CLOP slides

Discussion of chess software programming and technical issues.

Moderators: hgm, Rebel, chrisw

Rémi Coulom
Posts: 438
Joined: Mon Apr 24, 2006 8:06 pm

CLOP slides

Post by Rémi Coulom »

There are some slides about CLOP:
http://remi.coulom.free.fr/CLOP/CLOPSlides.pdf
They contain a step-by-step animation of the algorithm that may be easier to understand than the paper.

Rémi
User avatar
lucasart
Posts: 3232
Joined: Mon May 31, 2010 1:29 pm
Full name: lucasart

Re: CLOP slides

Post by lucasart »

Hello Remi,

Just wondering how you calculate the MAP (red line on page 6)
- Is it a Nadaraya-Watson kernel estimator ? Something similar ?
- What happens if this MAP function is not strictly increasing then strictly decreasing ? What if there are several "hills" ?

Anyway thank you very much for CLOP, I'm sure it will help the community (in fact it already does)

Lucas
Michel
Posts: 2272
Joined: Mon Sep 29, 2008 1:50 am

Re: CLOP slides

Post by Michel »

What happens if this MAP function is not strictly increasing then strictly decreasing ? What if there are several "hills" ?
I conjecture it will more or less randomly settle on one of the hills.

Once CLOP has selected a hill, the weights of the parameter values corresponding to the other hills will be low so these parameter values will be selected with low probability.
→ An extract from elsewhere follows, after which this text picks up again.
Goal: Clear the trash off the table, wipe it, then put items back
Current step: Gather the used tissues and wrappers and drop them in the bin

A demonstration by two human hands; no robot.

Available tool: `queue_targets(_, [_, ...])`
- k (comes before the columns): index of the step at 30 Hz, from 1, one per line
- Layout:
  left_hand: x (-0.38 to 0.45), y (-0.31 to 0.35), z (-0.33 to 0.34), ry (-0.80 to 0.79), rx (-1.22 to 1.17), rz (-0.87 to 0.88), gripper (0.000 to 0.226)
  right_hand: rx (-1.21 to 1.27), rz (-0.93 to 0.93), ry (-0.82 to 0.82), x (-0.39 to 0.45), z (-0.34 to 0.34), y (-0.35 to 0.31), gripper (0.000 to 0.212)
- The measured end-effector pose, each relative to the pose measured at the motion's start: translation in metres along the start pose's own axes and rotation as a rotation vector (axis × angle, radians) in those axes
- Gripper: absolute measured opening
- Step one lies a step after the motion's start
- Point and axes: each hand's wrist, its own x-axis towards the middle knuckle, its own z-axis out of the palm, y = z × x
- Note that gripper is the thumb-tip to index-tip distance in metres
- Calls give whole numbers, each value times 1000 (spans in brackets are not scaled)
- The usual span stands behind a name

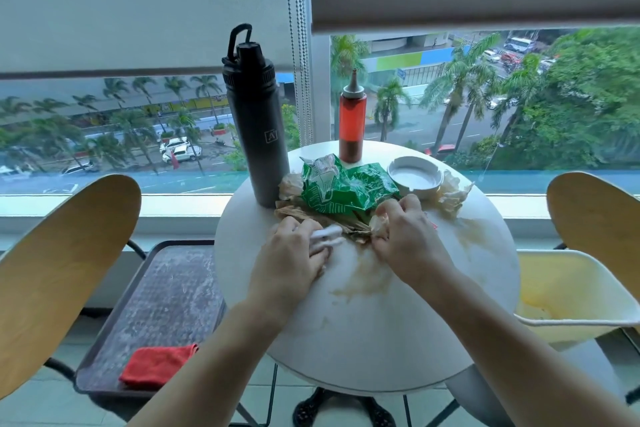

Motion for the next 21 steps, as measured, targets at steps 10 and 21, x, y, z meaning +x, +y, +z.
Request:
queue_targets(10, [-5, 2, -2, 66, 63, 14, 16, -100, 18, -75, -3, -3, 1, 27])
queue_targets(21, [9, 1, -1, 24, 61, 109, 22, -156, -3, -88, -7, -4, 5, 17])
So I think they will not change the outcome of the regression computation....
User avatar
lucasart
Posts: 3232
Joined: Mon May 31, 2010 1:29 pm
Full name: lucasart

Re: CLOP slides

Post by lucasart »

In practice, we're talking about weights of features that are supposedly useful. If the feature is not significantly usefull, estimating it is doomed, no matter how you do it.

So for example the value of a Knight:
- clearly the true function has one hill (unless there's a strange bug in your program)
- but the estimated function over a finite sample might not !?

I wonder how Remi handled that case in practice.

I trust a guy from the INRIA and the CNRS to do pretty smart things and to have found a clever solution to that problem
Rémi Coulom
Posts: 438
Joined: Mon Apr 24, 2006 8:06 pm

Re: CLOP slides

Post by Rémi Coulom »

lucasart wrote:Hello Remi,

Just wondering how you calculate the MAP (red line on page 6)
- Is it a Nadaraya-Watson kernel estimator ? Something similar ?
- What happens if this MAP function is not strictly increasing then strictly decreasing ? What if there are several "hills" ?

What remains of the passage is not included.